CREATE TABLE `listings_link` (
  `listing_id` mediumint(8) unsigned NOT NULL default '0',
  `category_id` smallint(5) unsigned NOT NULL default '0',
  PRIMARY KEY  (`listing_id`,`category_id`),
  KEY `category_id` (`category_id`),
  KEY `listing_id` (`listing_id`)
) ENGINE=MyISAM DEFAULT CHARSET=latin1

[/code]

Share this post


Link to post
Share on other sites
just for kicks, when you are counting rows, try just counting on the id column instead of *. i don't know for sure if mysql handles aggregates the same as selects or not, but i know with selects, your query is usually substantially faster if you only select those items you need:
[code]
SELECT COUNT(id) FROM listings WHERE longitude != 0
[/code]

again, don't know if it will help, but typically optimizing even the smallest things when you're searching through millions of records can help.

good luck

Share this post


Link to post
Share on other sites
just ran it with COUNT(id)

*waits*

..

*minutes go by*

..

yeah, that's not working too good.. ;)

Share this post


Link to post
Share on other sites
If you do an "EXPLAIN" on the query ("EXPLAIN SELECT ... ") you should see that the query uses no indexes. That's because MYSQL can't use indexes for !=.
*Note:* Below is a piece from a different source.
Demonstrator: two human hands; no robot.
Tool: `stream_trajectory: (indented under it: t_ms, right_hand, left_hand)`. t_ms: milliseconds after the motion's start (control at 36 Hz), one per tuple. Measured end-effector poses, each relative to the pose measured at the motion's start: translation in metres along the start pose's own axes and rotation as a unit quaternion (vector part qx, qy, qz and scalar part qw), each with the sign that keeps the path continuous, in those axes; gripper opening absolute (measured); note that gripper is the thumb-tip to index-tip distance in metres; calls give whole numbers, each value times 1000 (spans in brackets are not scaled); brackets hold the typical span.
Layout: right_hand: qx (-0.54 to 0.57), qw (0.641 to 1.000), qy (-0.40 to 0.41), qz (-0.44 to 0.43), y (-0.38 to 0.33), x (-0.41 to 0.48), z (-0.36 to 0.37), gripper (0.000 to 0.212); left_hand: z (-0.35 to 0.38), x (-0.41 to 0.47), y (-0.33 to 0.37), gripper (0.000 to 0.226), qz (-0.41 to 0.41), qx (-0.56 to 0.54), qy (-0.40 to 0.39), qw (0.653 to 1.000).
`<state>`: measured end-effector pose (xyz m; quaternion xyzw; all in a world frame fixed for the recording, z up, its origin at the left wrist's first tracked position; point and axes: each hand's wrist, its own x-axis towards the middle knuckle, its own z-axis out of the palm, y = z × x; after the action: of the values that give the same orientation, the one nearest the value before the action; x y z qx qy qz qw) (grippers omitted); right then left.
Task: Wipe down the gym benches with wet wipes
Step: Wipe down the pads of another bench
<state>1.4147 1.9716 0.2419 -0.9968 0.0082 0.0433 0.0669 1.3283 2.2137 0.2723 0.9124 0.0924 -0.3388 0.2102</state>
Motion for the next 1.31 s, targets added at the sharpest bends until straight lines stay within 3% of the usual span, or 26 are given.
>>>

The following should be faster
[code]
SELECT ((SELECT COUNT(*) FROM listings) - (SELECT COUNT(*) FROM listings WHERE longitude = 0)) AS num
[/code]

As far as why the other queries take 10 seconds or more, you should post the queries and the EXPLAIN output.

If the database does not change frequently and the result is being used as a search result perhaps for users to browse through, you may want to store the result of the query in a table for quick retrieval. You can recreate the table every 1hr or so depending on how often you think is best.

Share this post


Link to post
Share on other sites
Ooo, that's good to know..  i didn't realize that indexes didn't work for != operators..  (any reason why?)


as for the big query.. caching the results would be nice, but it's not possible in this case since the resulting cache table would be far too large since it's calculating the distance from a point a (you) to point b (business) and ordering then by distance..

[code]$query = "
SELECT
listings.id,
listings.url_name,
listings.name,
listings.address,
listings.zip,
listings.website,
listings.phone,
listings.fax, 
listings.rating,
listings.city,
listings.state,
(
3958
* 3.1415926
* sqrt(
(listings.latitude - ".$city['latitude'].")
* (listings.latitude - ".$city['latitude'].")
+ cos(listings.latitude / 57.29578)
* cos(".$city['latitude']." / 57.29578)
* (listings.longitude - ".$city['longitude'].")
* (listings.longitude - ".$city['longitude'].")
)
/ 180
) distance
FROM
listings_link
INNER JOIN listings ON listings.id = listings_link.listing_id
WHERE
(listings_link.category_id = '".$category['id']."' ".$where.")
ORDER BY
url_name ASC
LIMIT
".(($_page - 1) * LOCAL_PER_PAGE_SEARCH).", ".LOCAL_PER_PAGE_SEARCH."
";[/code]

Resulting query..

[code]SELECT listings.id, listings.url_name, listings.name, listings.address, listings.zip, listings.website, listings.phone, listings.fax, listings.rating, listings.city, listings.state, ( 3958 * 3.1415926 * sqrt( (listings.latitude - 40.394700) * (listings.latitude - 40.394700) + cos(listings.latitude / 57.29578) * cos(40.394700 / 57.29578) * (listings.longitude - -99.121000) * (listings.longitude - -99.121000) ) / 180 ) distance FROM listings_link INNER JOIN listings ON listings.id = listings_link.listing_id WHERE (listings_link.category_id = '1360' ) ORDER BY distance ASC LIMIT 0, 15[/code]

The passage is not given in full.